Wednesday Wonderings: IS Britain finally over the idea of "empire"?

"The sun never sets on the British Empire" was something that still had a ring of cultural truth when I stepped off the plane at Edinburgh back in 1995, there in Scotland to attend my first year at St. Andrews University (quipped by many to be the "most northern English university"). Indeed, the four years that I spent at St. Andrews were - now that I think about it - a major time of change in the United Kingdom, starting with voting whether to join the "Eurozone" (the UK didn't) and ending (at least my time there) with setting up national parliaments in Wales, Scotland and Northern Ireland; devolution from "the United Kingdom", and one sort of end to one sort of empire.

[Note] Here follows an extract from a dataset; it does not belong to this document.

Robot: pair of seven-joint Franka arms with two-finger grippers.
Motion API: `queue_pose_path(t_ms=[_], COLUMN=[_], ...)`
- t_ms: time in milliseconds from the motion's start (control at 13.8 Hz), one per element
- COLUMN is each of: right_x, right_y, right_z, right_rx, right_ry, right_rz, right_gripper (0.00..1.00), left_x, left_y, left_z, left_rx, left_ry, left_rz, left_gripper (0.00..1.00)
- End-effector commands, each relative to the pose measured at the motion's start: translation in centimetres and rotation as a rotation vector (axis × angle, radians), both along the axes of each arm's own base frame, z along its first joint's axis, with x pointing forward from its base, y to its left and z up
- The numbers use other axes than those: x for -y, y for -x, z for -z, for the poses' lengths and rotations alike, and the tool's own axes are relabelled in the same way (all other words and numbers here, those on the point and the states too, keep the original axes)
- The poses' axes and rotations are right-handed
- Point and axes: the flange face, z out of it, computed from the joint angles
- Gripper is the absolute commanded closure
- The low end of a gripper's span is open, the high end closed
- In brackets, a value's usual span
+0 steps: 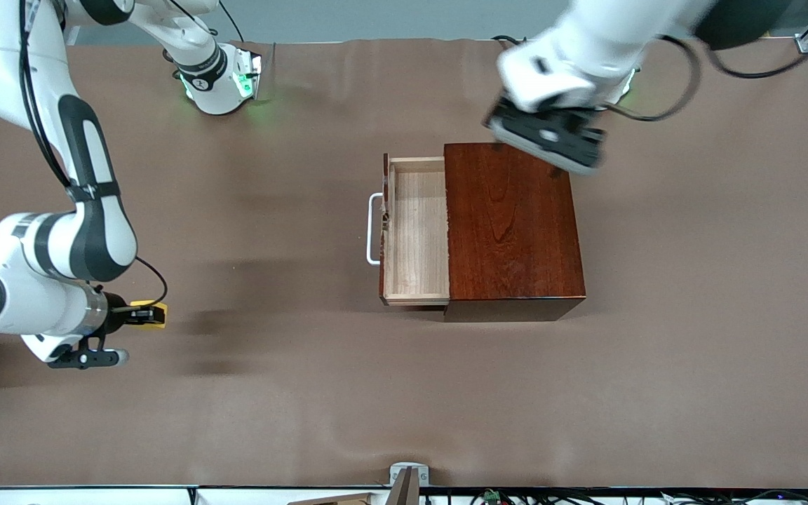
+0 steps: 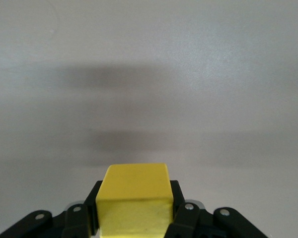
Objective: Open drawer, take yellow block, close drawer
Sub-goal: 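Carry the cube away with the right gripper while the left gripper reaches the drawer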
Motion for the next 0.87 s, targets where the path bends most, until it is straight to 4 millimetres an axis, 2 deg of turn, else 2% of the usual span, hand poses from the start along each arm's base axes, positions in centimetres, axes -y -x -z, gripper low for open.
queue_pose_path(t_ms=[0, 145, 362, 506, 651, 796], right_x=[0.9, 2.0, 2.5, 3.3, 3.5, 3.8], right_y=[-0.4, -0.5, -0.7, -0.7, -0.5, -0.4], right_z=[1.8, 3.8, 6.7, 8.0, 9.4, 10.1], right_rx=[-0.006, -0.004, -0.014, -0.011, -0.025, -0.030], right_ry=[0.009, 0.023, 0.030, 0.032, 0.033, 0.033], right_rz=[-0.001, 0.008, 0.050, 0.067, 0.070, 0.074], right_gripper=[1.00, 1.00, 1.00, 1.00, 1.00, 1.00], left_x=[3.1, 5.2, 9.8, 13.4, 15.4, 18.4], left_y=[-0.5, -1.4, -0.7, -0.2, -0.9, 0.2], left_z=[2.4, 4.1, 7.7, 9.1, 10.9, 13.1], left_rx=[0.016, 0.052, 0.150, 0.204, 0.229, 0.258], left_ry=[-0.008, 0.034, -0.015, 0.023, 0.079, 0.121], left_rz=[0.062, 0.204, 0.506, 0.563, 0.577, 0.627], left_gripper=[0.00, 0.00, 0.00, 0.00, 0.00, 0.00])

It was why Eddie Izzard's sketches about the British Empire were so funny. It's why his explanation of the (amazingly fantastical in its own historical right) expansion of the Empire was met so popularly and with such humor:



It was why the end of that show was also met with hilarity, even in the UK:



Now, though, maybe, the British dream of empire is now, finally, for the most part, ended. Maybe the UK can become part of that moped-driving, "ciao"-shouting European dream. To Andrew Sullivan, the opening ceremony of London 2012 seemed to show that the UK is finally ready to give up the ghost of empire, agreeing with Simon Schama's rather chilling summary of fascist Olympic game opening-ceremony renderings, and saying:
Britain's 2012 Olympics were of the anti-fascist variety. Which is fitting, isn't it, since this tiny island nation was the lynchpin in fascism's twentieth century demise. Defeated, in part, by a sense of humor, perspective and a spot of anarchy.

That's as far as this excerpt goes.